RECORDED DATA
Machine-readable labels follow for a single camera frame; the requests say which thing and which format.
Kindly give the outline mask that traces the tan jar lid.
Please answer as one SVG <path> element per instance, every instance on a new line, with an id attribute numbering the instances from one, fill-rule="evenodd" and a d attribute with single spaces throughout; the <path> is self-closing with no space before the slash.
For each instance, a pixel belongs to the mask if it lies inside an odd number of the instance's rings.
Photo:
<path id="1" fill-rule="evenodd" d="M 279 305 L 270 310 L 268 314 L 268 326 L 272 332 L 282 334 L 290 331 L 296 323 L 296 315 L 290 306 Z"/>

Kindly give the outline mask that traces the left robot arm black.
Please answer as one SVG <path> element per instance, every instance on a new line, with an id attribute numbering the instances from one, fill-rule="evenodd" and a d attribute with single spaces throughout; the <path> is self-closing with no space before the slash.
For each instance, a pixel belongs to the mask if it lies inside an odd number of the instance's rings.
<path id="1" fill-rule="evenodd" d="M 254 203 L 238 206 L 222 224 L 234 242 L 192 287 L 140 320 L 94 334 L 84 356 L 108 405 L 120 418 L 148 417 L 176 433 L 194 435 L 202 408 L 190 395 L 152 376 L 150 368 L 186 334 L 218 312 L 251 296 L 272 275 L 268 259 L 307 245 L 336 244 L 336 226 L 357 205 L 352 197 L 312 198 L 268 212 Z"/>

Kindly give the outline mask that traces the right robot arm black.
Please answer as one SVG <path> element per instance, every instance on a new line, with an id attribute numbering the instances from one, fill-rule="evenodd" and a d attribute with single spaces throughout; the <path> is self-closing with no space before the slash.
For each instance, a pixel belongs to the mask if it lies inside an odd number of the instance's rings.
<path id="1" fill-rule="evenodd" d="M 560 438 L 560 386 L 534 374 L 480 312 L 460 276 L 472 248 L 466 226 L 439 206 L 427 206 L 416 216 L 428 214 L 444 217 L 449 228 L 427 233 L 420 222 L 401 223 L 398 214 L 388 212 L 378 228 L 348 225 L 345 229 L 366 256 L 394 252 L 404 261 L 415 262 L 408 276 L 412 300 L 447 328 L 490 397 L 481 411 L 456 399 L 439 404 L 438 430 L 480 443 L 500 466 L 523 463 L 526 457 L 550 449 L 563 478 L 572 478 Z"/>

TASK DIRECTIONS
Please set down all of the records exactly.

SOLVED PROBLEM
Machine-readable labels follow for a single camera frame; the requests say which thing and which format.
Kindly give the outline mask that traces the tan jar lid.
Please answer as one SVG <path> element per instance, every instance on a new line, with an id attribute numbering the instances from one, fill-rule="evenodd" and a d attribute with single spaces throughout; the <path> is self-closing with no space before the slash.
For each instance, a pixel belongs to the mask if it lies inside an odd number of the instance's rings.
Photo:
<path id="1" fill-rule="evenodd" d="M 279 305 L 270 310 L 268 314 L 268 326 L 272 332 L 282 334 L 290 331 L 296 323 L 296 315 L 290 306 Z"/>

Kindly give the outline mask that traces the left robot arm black.
Please answer as one SVG <path> element per instance, every instance on a new line, with an id attribute numbering the instances from one, fill-rule="evenodd" and a d attribute with single spaces throughout; the <path> is self-closing with no space before the slash.
For each instance, a pixel belongs to the mask if it lies inside an odd number of the instance's rings.
<path id="1" fill-rule="evenodd" d="M 254 203 L 238 206 L 222 224 L 234 242 L 192 287 L 140 320 L 94 334 L 84 356 L 108 405 L 120 418 L 148 417 L 176 433 L 194 435 L 202 408 L 190 395 L 152 376 L 150 368 L 186 334 L 218 312 L 251 296 L 272 275 L 268 259 L 307 245 L 336 244 L 336 226 L 357 205 L 352 197 L 312 198 L 268 212 Z"/>

Kindly give the outline mask that traces the right robot arm black.
Please answer as one SVG <path> element per instance, every instance on a new line, with an id attribute numbering the instances from one, fill-rule="evenodd" and a d attribute with single spaces throughout; the <path> is self-closing with no space before the slash.
For each instance, a pixel belongs to the mask if it lies inside an odd number of the instance's rings.
<path id="1" fill-rule="evenodd" d="M 560 438 L 560 386 L 534 374 L 480 312 L 460 276 L 472 248 L 466 226 L 439 206 L 427 206 L 416 216 L 428 214 L 444 217 L 449 228 L 427 233 L 420 222 L 401 223 L 398 214 L 388 212 L 378 228 L 348 225 L 345 229 L 366 256 L 394 252 L 404 261 L 415 262 L 408 276 L 412 300 L 447 328 L 490 397 L 481 411 L 456 399 L 439 404 L 438 430 L 480 443 L 500 466 L 523 463 L 526 457 L 550 449 L 563 478 L 572 478 Z"/>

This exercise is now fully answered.